::: Information provided

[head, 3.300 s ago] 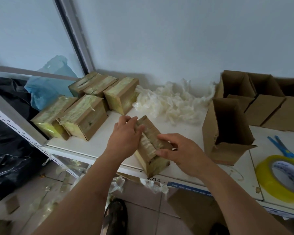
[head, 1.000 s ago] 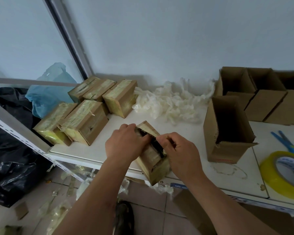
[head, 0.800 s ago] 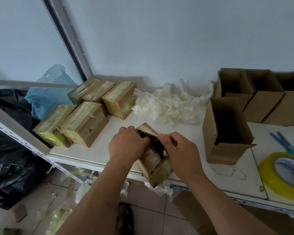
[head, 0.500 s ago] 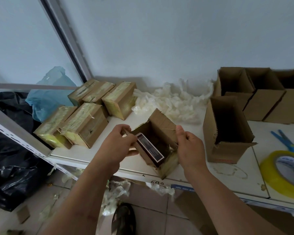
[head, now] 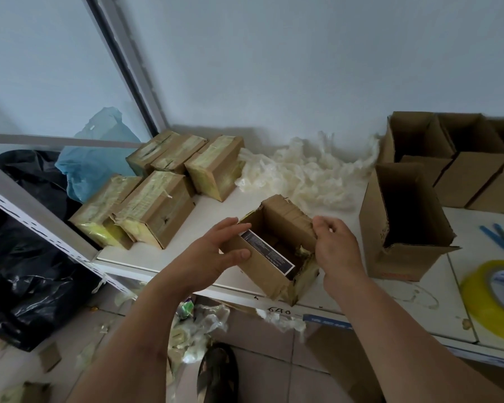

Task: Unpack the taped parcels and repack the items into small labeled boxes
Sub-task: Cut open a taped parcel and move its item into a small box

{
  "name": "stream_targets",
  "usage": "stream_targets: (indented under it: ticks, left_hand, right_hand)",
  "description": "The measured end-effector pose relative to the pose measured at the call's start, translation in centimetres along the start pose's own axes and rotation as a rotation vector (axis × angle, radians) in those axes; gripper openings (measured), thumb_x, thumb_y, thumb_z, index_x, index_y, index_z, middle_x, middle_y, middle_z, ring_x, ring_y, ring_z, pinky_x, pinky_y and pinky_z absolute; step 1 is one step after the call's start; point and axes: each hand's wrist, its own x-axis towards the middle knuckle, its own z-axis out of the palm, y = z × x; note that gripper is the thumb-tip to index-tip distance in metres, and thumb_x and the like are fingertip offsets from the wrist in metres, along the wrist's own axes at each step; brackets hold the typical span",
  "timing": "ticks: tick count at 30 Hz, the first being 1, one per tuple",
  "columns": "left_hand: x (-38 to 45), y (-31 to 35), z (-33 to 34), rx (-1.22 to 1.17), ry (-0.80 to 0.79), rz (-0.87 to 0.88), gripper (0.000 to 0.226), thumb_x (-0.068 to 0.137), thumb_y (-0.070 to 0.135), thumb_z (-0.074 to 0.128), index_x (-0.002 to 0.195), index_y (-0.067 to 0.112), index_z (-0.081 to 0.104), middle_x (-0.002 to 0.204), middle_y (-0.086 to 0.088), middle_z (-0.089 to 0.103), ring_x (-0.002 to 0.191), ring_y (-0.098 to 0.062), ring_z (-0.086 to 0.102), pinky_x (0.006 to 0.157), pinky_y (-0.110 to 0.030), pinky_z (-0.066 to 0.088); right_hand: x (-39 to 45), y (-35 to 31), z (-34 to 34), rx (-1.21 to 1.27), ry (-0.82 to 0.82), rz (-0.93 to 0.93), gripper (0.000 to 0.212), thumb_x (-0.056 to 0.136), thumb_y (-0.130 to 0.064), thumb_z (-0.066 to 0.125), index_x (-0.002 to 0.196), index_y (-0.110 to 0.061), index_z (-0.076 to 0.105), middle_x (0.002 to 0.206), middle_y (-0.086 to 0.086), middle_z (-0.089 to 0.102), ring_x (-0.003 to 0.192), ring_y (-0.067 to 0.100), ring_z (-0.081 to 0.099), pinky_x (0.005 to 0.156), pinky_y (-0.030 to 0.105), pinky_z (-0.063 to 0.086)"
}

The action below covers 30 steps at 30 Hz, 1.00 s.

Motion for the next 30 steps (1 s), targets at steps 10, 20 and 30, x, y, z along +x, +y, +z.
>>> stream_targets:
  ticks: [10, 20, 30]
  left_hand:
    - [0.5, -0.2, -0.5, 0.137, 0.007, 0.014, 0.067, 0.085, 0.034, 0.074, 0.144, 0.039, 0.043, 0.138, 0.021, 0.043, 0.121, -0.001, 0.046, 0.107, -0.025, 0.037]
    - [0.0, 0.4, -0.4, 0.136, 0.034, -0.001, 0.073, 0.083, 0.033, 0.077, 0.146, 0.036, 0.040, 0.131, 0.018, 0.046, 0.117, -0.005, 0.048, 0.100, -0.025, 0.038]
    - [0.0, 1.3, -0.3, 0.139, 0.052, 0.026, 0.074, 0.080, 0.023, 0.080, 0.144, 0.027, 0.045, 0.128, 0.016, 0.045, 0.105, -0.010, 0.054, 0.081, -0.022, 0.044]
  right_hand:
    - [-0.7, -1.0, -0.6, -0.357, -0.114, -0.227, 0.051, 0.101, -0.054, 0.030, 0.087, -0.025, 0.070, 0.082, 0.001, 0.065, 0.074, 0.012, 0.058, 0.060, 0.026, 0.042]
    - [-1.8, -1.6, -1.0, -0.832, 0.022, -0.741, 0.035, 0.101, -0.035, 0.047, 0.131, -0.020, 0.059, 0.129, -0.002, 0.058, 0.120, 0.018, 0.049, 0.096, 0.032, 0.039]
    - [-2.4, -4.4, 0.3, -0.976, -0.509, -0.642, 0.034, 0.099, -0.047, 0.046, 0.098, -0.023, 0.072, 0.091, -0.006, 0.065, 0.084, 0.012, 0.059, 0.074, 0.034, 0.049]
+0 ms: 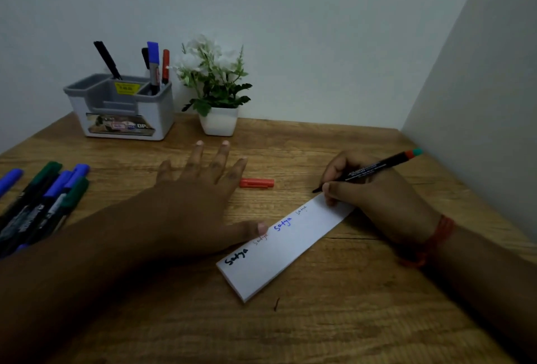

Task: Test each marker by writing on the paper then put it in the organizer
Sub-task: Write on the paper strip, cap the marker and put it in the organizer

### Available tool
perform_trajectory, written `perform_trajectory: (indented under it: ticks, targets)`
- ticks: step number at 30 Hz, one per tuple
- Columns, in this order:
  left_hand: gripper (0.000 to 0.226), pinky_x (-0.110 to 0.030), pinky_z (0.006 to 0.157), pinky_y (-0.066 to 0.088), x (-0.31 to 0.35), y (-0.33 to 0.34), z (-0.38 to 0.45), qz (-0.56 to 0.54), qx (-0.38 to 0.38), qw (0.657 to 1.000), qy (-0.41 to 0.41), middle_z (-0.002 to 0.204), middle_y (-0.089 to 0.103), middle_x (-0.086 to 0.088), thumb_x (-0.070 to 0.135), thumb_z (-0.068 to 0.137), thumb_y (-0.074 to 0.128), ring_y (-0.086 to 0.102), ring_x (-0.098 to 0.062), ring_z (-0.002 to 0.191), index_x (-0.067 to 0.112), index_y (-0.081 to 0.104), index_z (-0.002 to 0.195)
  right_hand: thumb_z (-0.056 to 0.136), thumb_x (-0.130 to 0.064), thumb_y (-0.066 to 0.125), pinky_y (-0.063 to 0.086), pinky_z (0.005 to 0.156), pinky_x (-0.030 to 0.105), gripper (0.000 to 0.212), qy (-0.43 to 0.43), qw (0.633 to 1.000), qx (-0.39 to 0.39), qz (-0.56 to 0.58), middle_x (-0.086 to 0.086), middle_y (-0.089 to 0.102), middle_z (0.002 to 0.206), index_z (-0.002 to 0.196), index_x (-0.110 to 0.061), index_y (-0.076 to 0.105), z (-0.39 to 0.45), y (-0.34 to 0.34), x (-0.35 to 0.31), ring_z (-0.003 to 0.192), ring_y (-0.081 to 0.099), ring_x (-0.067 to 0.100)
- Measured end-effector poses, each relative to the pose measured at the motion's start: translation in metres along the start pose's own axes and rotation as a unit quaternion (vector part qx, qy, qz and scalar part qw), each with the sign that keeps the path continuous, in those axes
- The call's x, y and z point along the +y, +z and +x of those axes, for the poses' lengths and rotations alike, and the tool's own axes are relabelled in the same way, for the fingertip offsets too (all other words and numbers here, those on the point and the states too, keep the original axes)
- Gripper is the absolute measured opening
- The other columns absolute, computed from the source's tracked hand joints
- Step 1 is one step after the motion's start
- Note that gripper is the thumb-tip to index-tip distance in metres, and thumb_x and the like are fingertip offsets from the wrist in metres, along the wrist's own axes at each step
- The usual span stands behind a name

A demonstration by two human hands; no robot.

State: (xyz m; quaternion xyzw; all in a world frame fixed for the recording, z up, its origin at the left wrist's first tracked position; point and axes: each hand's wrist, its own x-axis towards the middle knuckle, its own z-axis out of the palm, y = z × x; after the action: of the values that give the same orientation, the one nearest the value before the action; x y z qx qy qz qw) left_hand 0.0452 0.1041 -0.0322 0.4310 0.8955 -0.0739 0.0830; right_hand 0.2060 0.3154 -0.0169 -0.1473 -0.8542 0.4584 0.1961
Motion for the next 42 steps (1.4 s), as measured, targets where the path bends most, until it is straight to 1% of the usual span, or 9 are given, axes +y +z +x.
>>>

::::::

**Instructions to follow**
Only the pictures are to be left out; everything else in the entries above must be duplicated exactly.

**Solution to this exercise**
[head, 3.300 s ago] 
[head, 1.000 s ago] 
[head, 0.800 s ago] 
[head, 0.500 s ago] 
[head, now] 

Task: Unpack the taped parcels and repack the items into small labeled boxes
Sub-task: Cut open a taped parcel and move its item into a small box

{
  "name": "stream_targets",
  "usage": "stream_targets: (indented under it: ticks, left_hand, right_hand)",
  "description": "The measured end-effector pose relative to the pose measured at the call's start, translation in centimetres along the start pose's own axes and rotation as a rotation vector (axis × angle, radians) in those axes; gripper openings (measured), thumb_x, thumb_y, thumb_z, index_x, index_y, index_z, middle_x, middle_y, middle_z, ring_x, ring_y, ring_z, pinky_x, pinky_y and pinky_z absolute; step 1 is one step after the call's start; point and axes: each hand's wrist, its own x-axis towards the middle knuckle, its own z-axis out of the palm, y = z × x; note that gripper is the thumb-tip to index-tip distance in metres, and thumb_x and the like are fingertip offsets from the wrist in metres, along the wrist's own axes at each step; brackets hold the typical span",
  "timing": "ticks: tick count at 30 Hz, the first being 1, one per tuple",
  "columns": "left_hand: x (-38 to 45), y (-31 to 35), z (-33 to 34), rx (-1.22 to 1.17), ry (-0.80 to 0.79), rz (-0.87 to 0.88), gripper (0.000 to 0.226), thumb_x (-0.068 to 0.137), thumb_y (-0.070 to 0.135), thumb_z (-0.074 to 0.128), index_x (-0.002 to 0.195), index_y (-0.067 to 0.112), index_z (-0.081 to 0.104), middle_x (-0.002 to 0.204), middle_y (-0.086 to 0.088), middle_z (-0.089 to 0.103), ring_x (-0.002 to 0.191), ring_y (-0.098 to 0.062), ring_z (-0.086 to 0.102), pinky_x (0.006 to 0.157), pinky_y (-0.110 to 0.030), pinky_z (-0.066 to 0.088); right_hand: x (-39 to 45), y (-35 to 31), z (-34 to 34), rx (-1.21 to 1.27), ry (-0.82 to 0.82), rz (-0.93 to 0.93), gripper (0.000 to 0.212), thumb_x (-0.056 to 0.136), thumb_y (-0.130 to 0.064), thumb_z (-0.066 to 0.125), index_x (-0.002 to 0.196), index_y (-0.110 to 0.061), index_z (-0.076 to 0.105), middle_x (0.002 to 0.206), middle_y (-0.086 to 0.086), middle_z (-0.089 to 0.102), ring_x (-0.003 to 0.192), ring_y (-0.067 to 0.100), ring_z (-0.081 to 0.099), pinky_x (0.005 to 0.156), pinky_y (-0.030 to 0.105), pinky_z (-0.063 to 0.086)"
}

The action below covers 30 steps at 30 Hz, 1.00 s.

Motion for the next 30 steps (1 s), targets at steps 10, 20 and 30, x, y, z along +x, +y, +z.
>>> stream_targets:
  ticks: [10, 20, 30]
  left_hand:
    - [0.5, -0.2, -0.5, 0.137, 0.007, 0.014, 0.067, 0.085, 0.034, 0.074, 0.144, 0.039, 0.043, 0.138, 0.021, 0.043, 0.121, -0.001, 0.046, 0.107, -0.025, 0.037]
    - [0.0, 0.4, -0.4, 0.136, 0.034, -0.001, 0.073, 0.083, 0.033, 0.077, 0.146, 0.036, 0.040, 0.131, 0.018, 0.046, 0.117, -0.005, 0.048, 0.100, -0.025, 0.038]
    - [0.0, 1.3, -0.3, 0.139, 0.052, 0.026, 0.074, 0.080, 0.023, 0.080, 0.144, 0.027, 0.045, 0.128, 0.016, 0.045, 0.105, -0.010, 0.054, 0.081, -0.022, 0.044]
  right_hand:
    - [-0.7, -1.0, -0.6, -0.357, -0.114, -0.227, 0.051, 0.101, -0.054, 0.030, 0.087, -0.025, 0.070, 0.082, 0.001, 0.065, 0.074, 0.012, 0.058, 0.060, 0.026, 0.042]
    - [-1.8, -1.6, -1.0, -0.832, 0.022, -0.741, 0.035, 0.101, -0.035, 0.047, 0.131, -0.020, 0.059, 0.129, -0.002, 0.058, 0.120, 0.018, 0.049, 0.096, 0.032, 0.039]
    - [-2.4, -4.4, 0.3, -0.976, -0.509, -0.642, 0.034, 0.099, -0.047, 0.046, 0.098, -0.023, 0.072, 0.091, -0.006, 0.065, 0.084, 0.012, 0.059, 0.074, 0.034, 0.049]
+0 ms: 

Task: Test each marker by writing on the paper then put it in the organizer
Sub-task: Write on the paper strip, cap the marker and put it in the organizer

### Available tool
perform_trajectory, written `perform_trajectory: (indented under it: ticks, targets)`
- ticks: step number at 30 Hz, one per tuple
- Columns, in this order:
  left_hand: gripper (0.000 to 0.226), pinky_x (-0.110 to 0.030), pinky_z (0.006 to 0.157), pinky_y (-0.066 to 0.088), x (-0.31 to 0.35), y (-0.33 to 0.34), z (-0.38 to 0.45), qz (-0.56 to 0.54), qx (-0.38 to 0.38), qw (0.657 to 1.000), qy (-0.41 to 0.41), middle_z (-0.002 to 0.204), middle_y (-0.089 to 0.103), middle_x (-0.086 to 0.088), thumb_x (-0.070 to 0.135), thumb_z (-0.068 to 0.137), thumb_y (-0.074 to 0.128), ring_y (-0.086 to 0.102), ring_x (-0.098 to 0.062), ring_z (-0.002 to 0.191), index_x (-0.067 to 0.112), index_y (-0.081 to 0.104), index_z (-0.002 to 0.195)
  right_hand: thumb_z (-0.056 to 0.136), thumb_x (-0.130 to 0.064), thumb_y (-0.066 to 0.125), pinky_y (-0.063 to 0.086), pinky_z (0.005 to 0.156), pinky_x (-0.030 to 0.105), gripper (0.000 to 0.212), qy (-0.43 to 0.43), qw (0.633 to 1.000), qx (-0.39 to 0.39), qz (-0.56 to 0.58), middle_x (-0.086 to 0.086), middle_y (-0.089 to 0.102), middle_z (0.002 to 0.206), index_z (-0.002 to 0.196), index_x (-0.110 to 0.061), index_y (-0.076 to 0.105), z (-0.39 to 0.45), y (-0.34 to 0.34), x (-0.35 to 0.31), ring_z (-0.003 to 0.192), ring_y (-0.081 to 0.099), ring_x (-0.067 to 0.100)
- Measured end-effector poses, each relative to the pose measured at the motion's start: translation in metres along the start pose's own axes and rotation as a unit quaternion (vector part qx, qy, qz and scalar part qw), each with the sign that keeps the path continuous, in those axes
- The call's x, y and z point along the +y, +z and +x of those axes, for the poses' lengths and rotations alike, and the tool's own axes are relabelled in the same way, for the fingertip offsets too (all other words and numbers here, those on the point and the states too, keep the original axes)
- Gripper is the absolute measured opening
- The other columns absolute, computed from the source's tracked hand joints
- Step 1 is one step after the motion's start
- Note that gripper is the thumb-tip to index-tip distance in metres, and thumb_x and the like are fingertip offsets from the wrist in metres, along the wrist's own axes at each step
- The usual span stands behind a name

A demonstration by two human hands; no robot.

State: (xyz m; quaternion xyzw; all in a world frame fixed for the recording, z up, its origin at the left wrist's first tracked position; point and axes: each hand's wrist, its own x-axis towards the middle knuckle, its own z-axis out of the palm, y = z × x; after the action: of the values that give the same orientation, the one nearest the value before the action; x y z qx qy qz qw) left_hand 0.0452 0.1041 -0.0322 0.4310 0.8955 -0.0739 0.0830; right_hand 0.2060 0.3154 -0.0169 -0.1473 -0.8542 0.4584 0.1961
Motion for the next 42 steps (1.4 s), as measured, targets where the path bends most, until it is straight to 1% of the usual span, or 9 are given, axes +y +z +x.
>>>

The output is complete as shown.